May 22, 2003
A high-level meeting between the Foreign Minister of Khartoum’s National Islamic Front regime (Mustapha Ismail) and US Secretary of State Colin Powell took place yesterday (May 21, 2003). Following the meeting a State Department spokesman gave a thoroughly upbeat assessment of Khartoum’s “cooperation” on terrorism. This seems rather dramatically at odds with the ominous account of Khartoum and terrorism recently offered by New York Times investigative reporters, who claim to have spoken with “senior counterterrorism officials” in the Bush administration (May 17, 2003). But for establishing the record, perhaps we should particularly note what the State Department has said on the present occasion: “‘We’ve had very good, and I think increasingly good, cooperation with Sudan on issues of counterterrorism, working together,” [State Department] spokesman Richard Boucher told reporters” (Agence France-Presse and AP, May 21, 2003). “‘I think it’s safe to say that Sudan is not the kind of haven for terrorists that it used to be, and has been quite cooperative in many ways in terms of the work we’ve been able to do with them since 9/11,’ [Boucher] said” (Voice of America, May 21, 2003).
But just how capacious a view of terror and terrorism does the State Department have? Do they know of the child in Nyala, Darfur Province, who was recently arrested by the al-shorta al-sha’abiya (“Public Police Force”) and sentenced in an Islamic court to 100 lashes of the whip? Can they imagine the terror that is presently the life of the 14-year old girl sentenced to this barbarous punishment for “adultery”? (The conviction was under Article 146 of Khartoum’s 1991 Penal Code.) Moreover, the young girl convicted is 9 months pregnant. A 25-year old businessman, Alsir Sabeel Nour Aldeen, was charged in connection with the incident, but was found not guilty and freed “for the lack of evidence.” (Details of this case have been provided by the Sudan Organisation Against Torture [SOAT] in a press release dated may 20, 2003—the day before the National Islamic Front Foreign Minister’s meeting with Secretary Powell.)
If we wish to understand terror, and if we wish to understand the meaning of Khartoum’s imposition of shari’a (Islamic law) and its penal provisions (hudud), then it should require no great imaginative exertion to feel something of what this young girl is now feeling as she awaits her ghastly punishment. Nor should it be forgotten that 100 lashes can easily prove fatal, depending on the force with which they are administered. Most importantly, it must not be forgotten that the police that made the arrest and the court that convicted the girl are both natural extensions of the National Islamic Front vision of Sudan—all of Sudan.

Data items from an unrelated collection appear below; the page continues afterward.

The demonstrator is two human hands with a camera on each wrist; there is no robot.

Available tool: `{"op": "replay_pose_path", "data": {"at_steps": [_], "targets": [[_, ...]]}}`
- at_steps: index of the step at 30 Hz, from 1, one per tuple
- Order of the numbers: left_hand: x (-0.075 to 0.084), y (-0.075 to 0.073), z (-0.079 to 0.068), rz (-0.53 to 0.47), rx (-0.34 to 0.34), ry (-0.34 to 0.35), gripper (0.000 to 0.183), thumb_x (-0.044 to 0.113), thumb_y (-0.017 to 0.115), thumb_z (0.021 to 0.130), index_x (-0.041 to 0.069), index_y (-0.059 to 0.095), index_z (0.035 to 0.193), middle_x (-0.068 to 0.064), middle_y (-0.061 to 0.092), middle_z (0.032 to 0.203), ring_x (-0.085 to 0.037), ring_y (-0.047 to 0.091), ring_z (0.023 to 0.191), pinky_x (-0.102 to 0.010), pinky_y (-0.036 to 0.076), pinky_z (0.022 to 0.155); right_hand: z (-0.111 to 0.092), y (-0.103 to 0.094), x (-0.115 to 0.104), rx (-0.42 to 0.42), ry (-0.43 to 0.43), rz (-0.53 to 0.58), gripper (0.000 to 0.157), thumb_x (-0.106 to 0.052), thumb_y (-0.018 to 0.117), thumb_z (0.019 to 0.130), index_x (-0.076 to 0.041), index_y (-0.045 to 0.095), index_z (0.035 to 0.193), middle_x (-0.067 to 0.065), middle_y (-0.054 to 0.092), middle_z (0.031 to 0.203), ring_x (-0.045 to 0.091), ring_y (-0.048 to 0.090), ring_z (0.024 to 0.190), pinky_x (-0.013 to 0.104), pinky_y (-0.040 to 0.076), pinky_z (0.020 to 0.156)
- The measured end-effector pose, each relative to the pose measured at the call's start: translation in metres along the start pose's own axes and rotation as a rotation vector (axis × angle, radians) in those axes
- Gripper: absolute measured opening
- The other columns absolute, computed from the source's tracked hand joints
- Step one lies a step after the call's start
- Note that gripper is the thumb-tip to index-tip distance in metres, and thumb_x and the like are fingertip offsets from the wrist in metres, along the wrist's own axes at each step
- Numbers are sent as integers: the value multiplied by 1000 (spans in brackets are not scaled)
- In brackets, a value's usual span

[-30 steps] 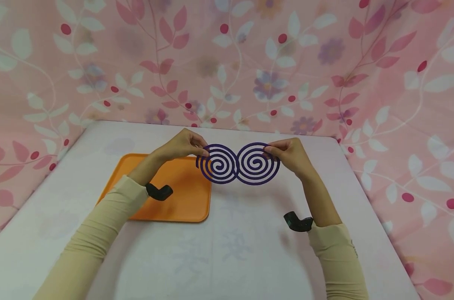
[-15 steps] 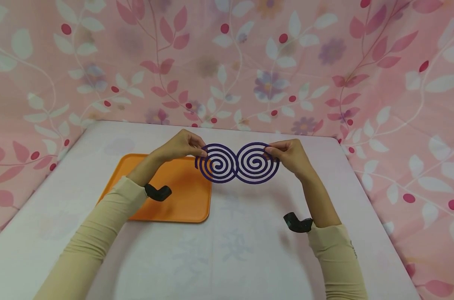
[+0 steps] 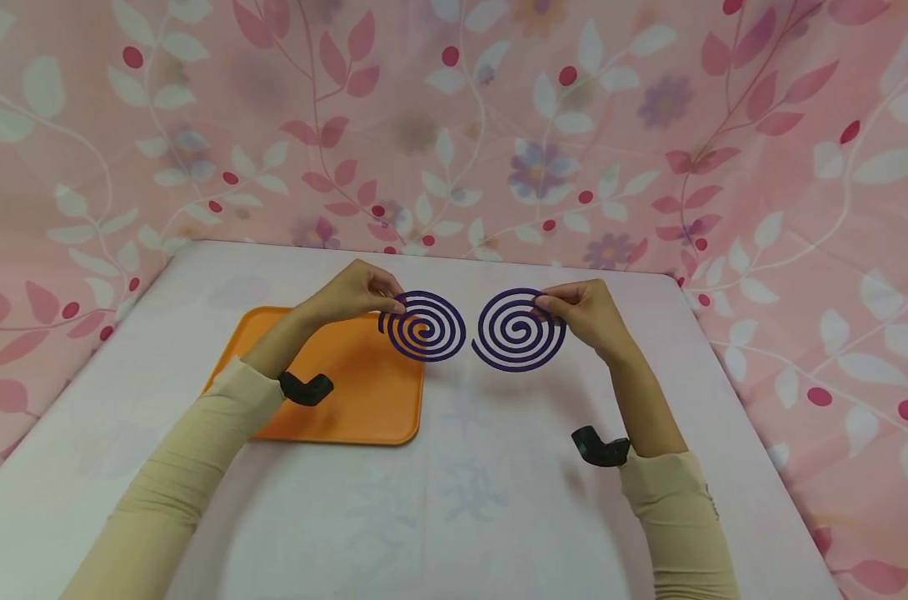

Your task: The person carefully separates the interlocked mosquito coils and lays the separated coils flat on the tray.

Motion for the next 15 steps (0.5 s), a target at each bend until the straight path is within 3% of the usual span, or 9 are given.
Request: {"op": "replay_pose_path", "data": {"at_steps": [2,8,15], "targets": [[5,-1,-6,84,44,33,10,13,72,79,5,71,84,-7,70,76,-19,64,67,-25,51,58,1,0,1,-3,0,9,30,-15,60,88,10,64,105,-17,66,69,2,61,65,14,50,64],[19,1,-27,462,201,102,4,10,71,79,6,69,80,-5,70,74,-16,62,65,-28,50,62,0,0,3,13,14,0,32,-17,60,89,10,64,106,-20,66,68,0,63,66,12,50,65],[27,18,-44,962,215,141,4,1,64,82,5,64,80,-7,67,72,-20,60,56,-30,50,48,-4,-4,6,34,19,15,37,-18,61,88,13,61,107,-21,66,68,0,65,67,12,50,65]]}}
Point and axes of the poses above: each hand's wrist, its own z-axis towards the middle knuckle, its own y-axis out of the palm, x = y × z, the point moved 1 cm from there along z, towards the middle knuckle
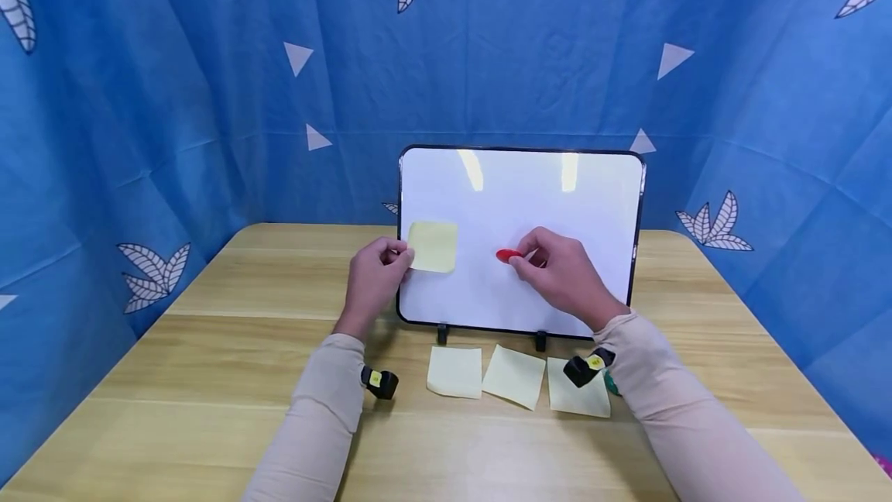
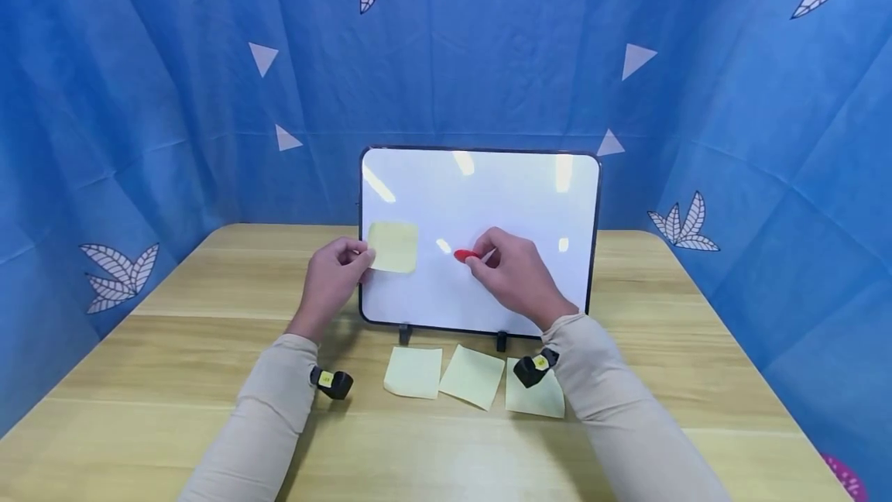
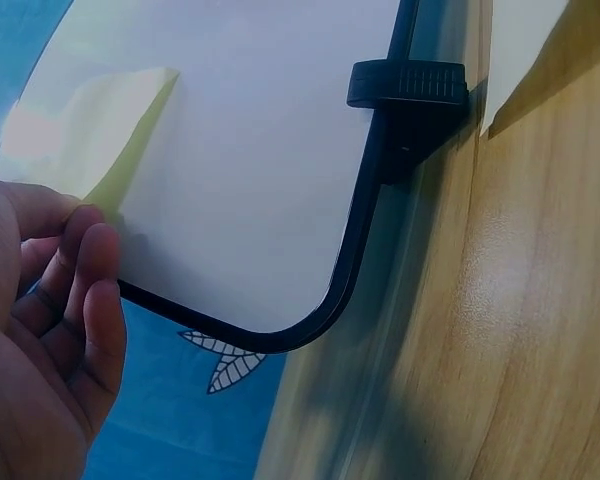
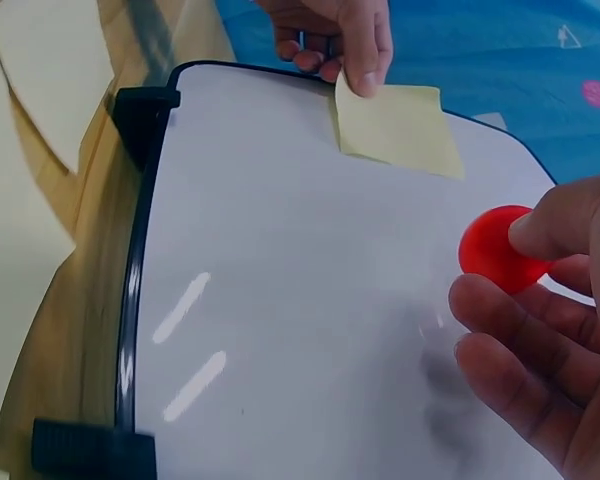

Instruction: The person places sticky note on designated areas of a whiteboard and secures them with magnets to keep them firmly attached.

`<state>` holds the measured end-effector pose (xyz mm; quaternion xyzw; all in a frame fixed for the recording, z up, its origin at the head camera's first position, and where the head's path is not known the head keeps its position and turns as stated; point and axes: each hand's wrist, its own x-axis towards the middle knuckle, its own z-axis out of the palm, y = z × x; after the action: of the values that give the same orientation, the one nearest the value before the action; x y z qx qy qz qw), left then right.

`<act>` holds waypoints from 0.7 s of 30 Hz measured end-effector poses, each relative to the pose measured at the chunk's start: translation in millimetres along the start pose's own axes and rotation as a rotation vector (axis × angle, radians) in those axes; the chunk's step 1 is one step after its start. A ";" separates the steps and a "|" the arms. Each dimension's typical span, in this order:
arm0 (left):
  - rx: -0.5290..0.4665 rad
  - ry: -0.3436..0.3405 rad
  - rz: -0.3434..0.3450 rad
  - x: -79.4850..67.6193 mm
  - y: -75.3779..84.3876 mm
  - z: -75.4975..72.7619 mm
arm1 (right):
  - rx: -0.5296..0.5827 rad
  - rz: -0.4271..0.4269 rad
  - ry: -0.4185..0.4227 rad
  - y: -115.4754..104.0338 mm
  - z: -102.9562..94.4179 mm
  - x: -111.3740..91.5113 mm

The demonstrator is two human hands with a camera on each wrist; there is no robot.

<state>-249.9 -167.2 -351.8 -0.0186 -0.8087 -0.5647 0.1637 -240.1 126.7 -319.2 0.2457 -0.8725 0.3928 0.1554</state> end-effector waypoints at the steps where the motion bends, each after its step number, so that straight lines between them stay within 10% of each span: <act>1: 0.003 0.002 -0.001 0.2 -0.3 0.3 | -0.004 0.000 0.002 -1.2 1.4 1.5; 21: 0.016 0.034 0.017 0.9 -1.0 -1.1 | 0.003 0.003 -0.022 -26.6 25.4 36.8</act>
<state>-250.7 -168.8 -352.1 -0.0146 -0.8101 -0.5570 0.1823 -258.0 80.9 -302.2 0.2490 -0.8739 0.3916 0.1450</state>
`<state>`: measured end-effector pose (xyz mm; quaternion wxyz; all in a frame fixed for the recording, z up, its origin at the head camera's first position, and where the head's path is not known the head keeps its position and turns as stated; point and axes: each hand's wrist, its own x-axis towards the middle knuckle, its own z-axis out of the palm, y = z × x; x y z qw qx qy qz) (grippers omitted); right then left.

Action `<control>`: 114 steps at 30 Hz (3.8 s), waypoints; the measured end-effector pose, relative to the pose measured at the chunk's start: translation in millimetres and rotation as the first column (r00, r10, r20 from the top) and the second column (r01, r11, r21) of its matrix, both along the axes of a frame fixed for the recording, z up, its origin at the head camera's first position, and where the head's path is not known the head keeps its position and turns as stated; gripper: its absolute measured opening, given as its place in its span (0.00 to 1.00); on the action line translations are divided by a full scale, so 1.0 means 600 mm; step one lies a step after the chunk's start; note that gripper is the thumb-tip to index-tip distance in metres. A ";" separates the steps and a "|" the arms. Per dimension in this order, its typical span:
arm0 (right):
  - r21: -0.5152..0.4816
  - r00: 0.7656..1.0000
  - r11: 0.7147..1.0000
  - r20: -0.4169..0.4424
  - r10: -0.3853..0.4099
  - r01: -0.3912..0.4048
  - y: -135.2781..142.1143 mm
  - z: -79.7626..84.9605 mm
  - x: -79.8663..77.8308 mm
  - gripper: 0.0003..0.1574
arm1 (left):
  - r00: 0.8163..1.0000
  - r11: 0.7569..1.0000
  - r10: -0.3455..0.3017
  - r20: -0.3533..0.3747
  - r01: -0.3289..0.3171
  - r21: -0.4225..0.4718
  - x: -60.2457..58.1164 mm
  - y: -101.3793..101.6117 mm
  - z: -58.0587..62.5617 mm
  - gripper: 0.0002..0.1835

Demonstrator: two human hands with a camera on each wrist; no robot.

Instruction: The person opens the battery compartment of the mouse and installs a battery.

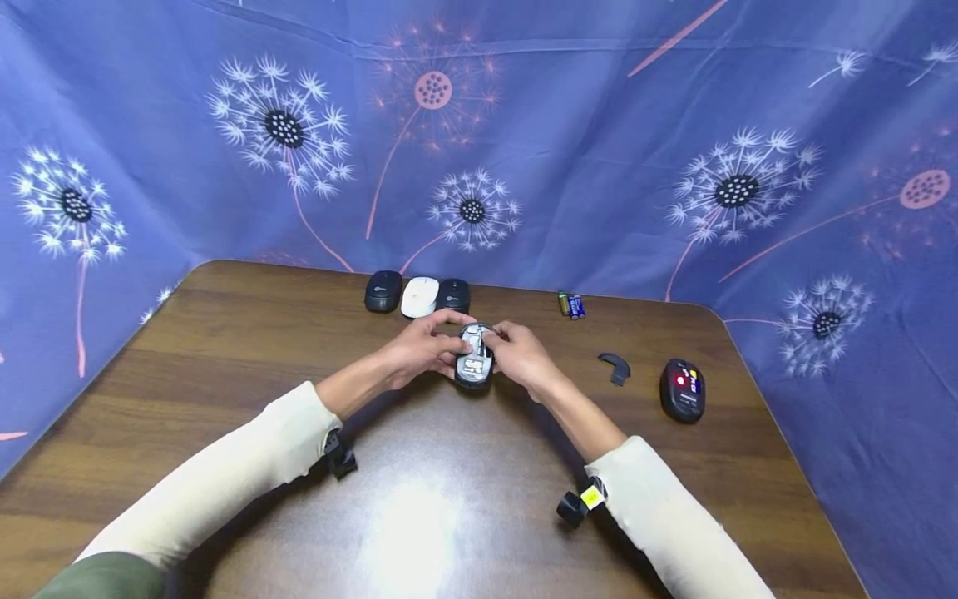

Those who can justify the merciless whipping of a pregnant girl must be seen for what they are. Foreign Minister Ismail must be seen not simply as the always-smiling face of deft and expedient diplomacy, but as a representative of unspeakable brutality and cruelty. His face, the faces of all who represent the power of the National Islamic Front regime, must be seen looking down upon this pregnant young girl as she endures her savage punishment—and approving. The faces of the Khartoum regime must be seen whenever we hear of the terror that has been wrought with increasing fury of late in Darfur, and has been the fate of southern Sudan and other marginalized areas for years and years.
And we must hope that in assessing Khartoum, the US State Department develops a fuller sense of what constitutes terror.